COVER_ctx_init() in lib/dictBuilder/cover.c computes a partial-suffix-array
size as trainingSamplesSize - MAX(d, sizeof(U64)) + 1 (a size_t subtraction)
without first checking that trainingSamplesSize is large enough. The function
does guard against an undersized corpus, but it guards on totalSamplesSize,
while it uses trainingSamplesSize (a fraction controlled by params.splitPoint)
for the subtraction. With splitPoint < 1.0 and a small corpus the two
quantities diverge and the subtraction underflows, producing
(size_t)-2 (= 0xfffffffffffffffe). The next malloc request then becomes
roughly 16 EB, which ASan rejects as allocation-size-too-big and which in
production builds returns NULL (followed by a SEGV at the next dereference).

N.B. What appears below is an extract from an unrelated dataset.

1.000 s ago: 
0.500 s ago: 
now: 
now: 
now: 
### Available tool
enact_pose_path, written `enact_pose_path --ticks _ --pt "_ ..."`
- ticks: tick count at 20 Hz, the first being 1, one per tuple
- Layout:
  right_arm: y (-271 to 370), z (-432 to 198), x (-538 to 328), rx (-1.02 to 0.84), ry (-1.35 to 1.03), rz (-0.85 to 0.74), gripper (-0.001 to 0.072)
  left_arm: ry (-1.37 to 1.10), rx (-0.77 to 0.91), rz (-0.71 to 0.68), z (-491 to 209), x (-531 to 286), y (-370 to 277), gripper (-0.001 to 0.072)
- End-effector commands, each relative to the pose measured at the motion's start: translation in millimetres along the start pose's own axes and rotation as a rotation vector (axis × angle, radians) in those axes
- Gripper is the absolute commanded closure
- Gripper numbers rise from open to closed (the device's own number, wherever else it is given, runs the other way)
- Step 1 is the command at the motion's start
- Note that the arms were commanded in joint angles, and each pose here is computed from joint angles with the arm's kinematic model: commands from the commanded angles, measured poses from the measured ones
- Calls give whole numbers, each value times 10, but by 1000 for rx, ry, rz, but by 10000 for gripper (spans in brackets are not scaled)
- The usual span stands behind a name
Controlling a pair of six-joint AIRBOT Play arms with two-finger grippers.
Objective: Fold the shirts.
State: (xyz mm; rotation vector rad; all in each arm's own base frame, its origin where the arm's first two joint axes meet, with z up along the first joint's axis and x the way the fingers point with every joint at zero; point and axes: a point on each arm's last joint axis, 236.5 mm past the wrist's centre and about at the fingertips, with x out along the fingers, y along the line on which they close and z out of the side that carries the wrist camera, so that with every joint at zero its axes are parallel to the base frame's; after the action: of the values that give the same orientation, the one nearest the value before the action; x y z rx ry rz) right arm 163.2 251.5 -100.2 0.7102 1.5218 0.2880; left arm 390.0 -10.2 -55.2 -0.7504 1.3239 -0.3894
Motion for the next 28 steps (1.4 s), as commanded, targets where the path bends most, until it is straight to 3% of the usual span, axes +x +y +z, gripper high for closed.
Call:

The path is most easily reached from ZDICT_optimizeTrainFromBuffer_cover,
because that entry point documents params.d == 0 (and params.k == 0) as
"let optimize pick" and then iterates internally over candidate d values.
A library consumer that forwards zero-initialized ZDICT_cover_params_t to
optimize — exactly what the documentation invites — triggers the bug as soon
as the corpus is small enough.

The zstd CLI is not affected: --train-cover validates and clamps cover
parameters before calling the API.

Root Cause

lib/dictBuilder/cover.c, COVER_ctx_init() (function defined at line 628).

The sanity check on the corpus uses totalSamplesSize:

// lib/dictBuilder/cover.c:641
  if (totalSamplesSize < MAX(d, sizeof(U64)) ||
      totalSamplesSize >= (size_t)COVER_MAX_SAMPLES_SIZE) {
    ...
    return ERROR(srcSize_wrong);
  }

But the subtraction immediately below operates on trainingSamplesSize, which
is a fraction (splitPoint) of totalSamplesSize:

// lib/dictBuilder/cover.c:669-670
  ctx->suffixSize = trainingSamplesSize - MAX(d, sizeof(U64)) + 1;
  ctx->suffix = (U32 *)malloc(ctx->suffixSize * sizeof(U32));

When splitPoint is the default for optimize (0.5 after splitPoint <= 0.0 ? COVER_DEFAULT_SPLITPOINT and consumer overrides) and the corpus is small,
trainingSamplesSize < MAX(d, sizeof(U64)) even though totalSamplesSize
passes the check. The subtraction wraps to (size_t)-N, and malloc() is
called with (size_t)-N * sizeof(U32) ≈ 16 EB.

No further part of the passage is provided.